■ Instructions to follow ■
Find every line in the records below that holds the word "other", and copy each one.

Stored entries
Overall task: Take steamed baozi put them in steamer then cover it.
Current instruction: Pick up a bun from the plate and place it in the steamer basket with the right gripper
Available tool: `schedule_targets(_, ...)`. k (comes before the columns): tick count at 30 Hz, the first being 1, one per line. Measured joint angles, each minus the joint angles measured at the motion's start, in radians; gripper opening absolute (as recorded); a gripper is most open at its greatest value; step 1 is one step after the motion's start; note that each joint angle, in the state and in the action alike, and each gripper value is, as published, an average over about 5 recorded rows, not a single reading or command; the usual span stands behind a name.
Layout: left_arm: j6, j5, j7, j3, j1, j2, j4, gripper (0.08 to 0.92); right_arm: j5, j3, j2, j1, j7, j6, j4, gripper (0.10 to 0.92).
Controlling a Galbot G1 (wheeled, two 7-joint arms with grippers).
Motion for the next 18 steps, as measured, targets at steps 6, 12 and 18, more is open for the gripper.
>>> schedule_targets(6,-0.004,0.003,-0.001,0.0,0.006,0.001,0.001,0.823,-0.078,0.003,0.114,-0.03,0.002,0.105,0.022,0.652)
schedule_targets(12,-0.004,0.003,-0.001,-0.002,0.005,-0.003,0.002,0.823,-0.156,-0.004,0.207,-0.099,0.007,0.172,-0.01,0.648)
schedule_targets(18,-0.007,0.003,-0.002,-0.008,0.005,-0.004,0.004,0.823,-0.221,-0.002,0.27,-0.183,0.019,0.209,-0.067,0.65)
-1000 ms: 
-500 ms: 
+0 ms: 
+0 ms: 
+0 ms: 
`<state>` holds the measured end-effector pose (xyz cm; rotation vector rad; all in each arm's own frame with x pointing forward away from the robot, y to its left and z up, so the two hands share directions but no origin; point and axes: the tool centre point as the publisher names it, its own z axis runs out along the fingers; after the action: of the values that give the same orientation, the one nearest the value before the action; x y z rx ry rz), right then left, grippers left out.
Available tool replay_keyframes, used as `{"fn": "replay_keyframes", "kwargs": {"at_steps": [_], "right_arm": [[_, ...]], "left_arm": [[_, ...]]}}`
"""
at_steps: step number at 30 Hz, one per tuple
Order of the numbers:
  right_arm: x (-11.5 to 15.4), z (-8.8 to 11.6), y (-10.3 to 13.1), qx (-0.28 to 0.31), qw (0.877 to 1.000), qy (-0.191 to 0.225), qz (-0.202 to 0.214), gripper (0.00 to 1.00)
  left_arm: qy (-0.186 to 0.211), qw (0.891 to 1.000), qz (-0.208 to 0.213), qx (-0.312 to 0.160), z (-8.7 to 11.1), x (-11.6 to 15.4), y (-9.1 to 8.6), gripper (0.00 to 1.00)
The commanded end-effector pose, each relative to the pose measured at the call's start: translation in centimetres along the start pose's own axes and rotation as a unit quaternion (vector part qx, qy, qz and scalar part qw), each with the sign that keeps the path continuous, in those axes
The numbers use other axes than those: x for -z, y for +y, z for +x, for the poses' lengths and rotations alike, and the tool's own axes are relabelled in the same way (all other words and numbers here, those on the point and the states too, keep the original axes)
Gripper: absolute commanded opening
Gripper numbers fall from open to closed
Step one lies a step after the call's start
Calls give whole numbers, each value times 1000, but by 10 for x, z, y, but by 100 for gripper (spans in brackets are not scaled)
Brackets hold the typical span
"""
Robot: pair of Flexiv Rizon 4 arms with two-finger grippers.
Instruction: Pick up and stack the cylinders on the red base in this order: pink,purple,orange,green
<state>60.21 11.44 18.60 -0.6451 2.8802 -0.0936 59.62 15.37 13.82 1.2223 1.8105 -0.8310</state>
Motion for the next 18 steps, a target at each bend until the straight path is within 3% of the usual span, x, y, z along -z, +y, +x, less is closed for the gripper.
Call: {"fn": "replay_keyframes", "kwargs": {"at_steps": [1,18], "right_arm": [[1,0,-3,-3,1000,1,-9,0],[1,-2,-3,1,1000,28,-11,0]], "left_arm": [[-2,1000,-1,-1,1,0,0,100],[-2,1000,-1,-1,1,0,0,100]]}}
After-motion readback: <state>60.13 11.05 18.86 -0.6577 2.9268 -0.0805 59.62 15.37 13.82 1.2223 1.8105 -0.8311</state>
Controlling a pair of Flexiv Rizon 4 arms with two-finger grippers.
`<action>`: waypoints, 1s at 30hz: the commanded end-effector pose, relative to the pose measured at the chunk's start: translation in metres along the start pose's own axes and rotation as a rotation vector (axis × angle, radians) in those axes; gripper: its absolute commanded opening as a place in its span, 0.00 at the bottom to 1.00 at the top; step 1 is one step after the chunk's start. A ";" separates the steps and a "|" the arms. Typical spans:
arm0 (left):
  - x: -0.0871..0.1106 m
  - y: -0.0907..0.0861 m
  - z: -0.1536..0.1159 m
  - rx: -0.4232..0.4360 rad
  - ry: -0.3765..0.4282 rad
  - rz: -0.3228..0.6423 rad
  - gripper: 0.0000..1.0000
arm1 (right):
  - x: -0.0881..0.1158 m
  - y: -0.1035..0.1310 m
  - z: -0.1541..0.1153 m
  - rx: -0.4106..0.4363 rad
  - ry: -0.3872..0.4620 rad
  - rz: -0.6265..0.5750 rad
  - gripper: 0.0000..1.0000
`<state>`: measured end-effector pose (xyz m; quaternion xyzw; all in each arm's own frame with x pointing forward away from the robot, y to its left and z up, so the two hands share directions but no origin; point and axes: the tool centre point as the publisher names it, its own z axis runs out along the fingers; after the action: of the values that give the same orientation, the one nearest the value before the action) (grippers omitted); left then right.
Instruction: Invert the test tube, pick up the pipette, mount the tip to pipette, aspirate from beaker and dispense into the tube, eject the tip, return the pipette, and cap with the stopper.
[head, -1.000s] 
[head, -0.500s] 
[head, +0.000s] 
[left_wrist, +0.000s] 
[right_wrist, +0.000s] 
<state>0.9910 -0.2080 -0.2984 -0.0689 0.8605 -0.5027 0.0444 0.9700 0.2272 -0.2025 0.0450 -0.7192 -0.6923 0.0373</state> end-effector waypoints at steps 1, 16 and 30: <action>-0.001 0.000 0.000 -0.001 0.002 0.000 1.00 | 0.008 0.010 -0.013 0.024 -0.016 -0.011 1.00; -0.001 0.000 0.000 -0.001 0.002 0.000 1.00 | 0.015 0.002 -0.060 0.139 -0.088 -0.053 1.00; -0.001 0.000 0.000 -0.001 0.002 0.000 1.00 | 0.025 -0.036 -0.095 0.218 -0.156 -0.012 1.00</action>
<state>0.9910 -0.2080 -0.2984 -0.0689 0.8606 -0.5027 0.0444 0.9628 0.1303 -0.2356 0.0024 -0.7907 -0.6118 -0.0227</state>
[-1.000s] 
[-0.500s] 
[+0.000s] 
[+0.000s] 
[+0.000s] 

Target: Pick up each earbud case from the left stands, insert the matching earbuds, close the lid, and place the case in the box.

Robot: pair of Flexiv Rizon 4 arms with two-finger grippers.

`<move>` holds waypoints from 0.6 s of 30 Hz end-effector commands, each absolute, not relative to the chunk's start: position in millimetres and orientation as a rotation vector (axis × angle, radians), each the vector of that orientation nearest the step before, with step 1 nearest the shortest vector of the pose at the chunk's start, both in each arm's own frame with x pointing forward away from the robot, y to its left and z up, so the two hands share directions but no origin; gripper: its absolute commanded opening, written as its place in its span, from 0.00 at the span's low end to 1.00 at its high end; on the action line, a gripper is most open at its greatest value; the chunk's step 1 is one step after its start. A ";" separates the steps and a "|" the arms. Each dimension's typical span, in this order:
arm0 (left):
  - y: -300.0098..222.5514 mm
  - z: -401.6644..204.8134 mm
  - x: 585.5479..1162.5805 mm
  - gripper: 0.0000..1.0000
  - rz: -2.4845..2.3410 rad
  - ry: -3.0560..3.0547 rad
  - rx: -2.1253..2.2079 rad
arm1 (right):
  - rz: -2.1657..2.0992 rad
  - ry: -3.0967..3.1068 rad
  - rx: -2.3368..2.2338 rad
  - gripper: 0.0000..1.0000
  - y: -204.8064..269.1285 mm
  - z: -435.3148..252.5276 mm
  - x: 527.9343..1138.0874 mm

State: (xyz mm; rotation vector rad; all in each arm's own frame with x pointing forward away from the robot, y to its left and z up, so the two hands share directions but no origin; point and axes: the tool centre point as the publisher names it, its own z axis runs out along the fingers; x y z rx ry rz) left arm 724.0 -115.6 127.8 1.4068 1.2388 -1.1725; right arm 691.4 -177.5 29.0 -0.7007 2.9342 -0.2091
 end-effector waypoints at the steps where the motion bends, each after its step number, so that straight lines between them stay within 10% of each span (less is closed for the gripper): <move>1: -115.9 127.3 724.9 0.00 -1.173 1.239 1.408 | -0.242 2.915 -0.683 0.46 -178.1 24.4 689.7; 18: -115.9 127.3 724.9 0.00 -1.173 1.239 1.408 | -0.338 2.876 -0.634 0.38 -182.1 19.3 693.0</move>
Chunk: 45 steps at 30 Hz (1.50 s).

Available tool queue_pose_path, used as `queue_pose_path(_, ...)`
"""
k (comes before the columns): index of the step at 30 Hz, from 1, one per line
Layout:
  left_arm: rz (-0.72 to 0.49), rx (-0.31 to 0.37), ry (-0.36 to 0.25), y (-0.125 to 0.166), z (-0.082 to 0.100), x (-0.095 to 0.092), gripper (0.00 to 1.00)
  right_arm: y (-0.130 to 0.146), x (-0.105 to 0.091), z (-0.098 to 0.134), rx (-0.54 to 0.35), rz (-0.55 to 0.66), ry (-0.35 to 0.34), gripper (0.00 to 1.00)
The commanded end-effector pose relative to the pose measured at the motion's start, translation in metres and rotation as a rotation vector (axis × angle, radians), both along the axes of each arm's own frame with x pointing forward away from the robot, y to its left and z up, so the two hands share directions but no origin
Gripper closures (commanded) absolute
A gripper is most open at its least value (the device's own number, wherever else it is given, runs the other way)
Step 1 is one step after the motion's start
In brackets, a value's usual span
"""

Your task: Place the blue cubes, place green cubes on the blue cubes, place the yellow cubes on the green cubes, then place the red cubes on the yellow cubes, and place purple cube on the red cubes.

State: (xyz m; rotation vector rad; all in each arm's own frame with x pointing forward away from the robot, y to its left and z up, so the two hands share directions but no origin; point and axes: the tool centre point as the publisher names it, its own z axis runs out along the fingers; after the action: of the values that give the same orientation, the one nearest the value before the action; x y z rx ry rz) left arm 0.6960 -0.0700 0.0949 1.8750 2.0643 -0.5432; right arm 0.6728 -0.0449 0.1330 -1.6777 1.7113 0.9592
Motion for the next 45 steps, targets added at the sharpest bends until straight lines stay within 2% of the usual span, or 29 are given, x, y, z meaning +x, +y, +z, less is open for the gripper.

■ Completed exercise ■
The numbers use other axes than those: x for -z, y for +y, z for +x, for the poses' lengths and rotations alike, and the tool's own axes are relabelled in the same way (all other words and numbers here, those on the point and the states too, keep the original axes)
A gripper is most open at its least value (the device's own number, wherever else it is given, runs the other way)

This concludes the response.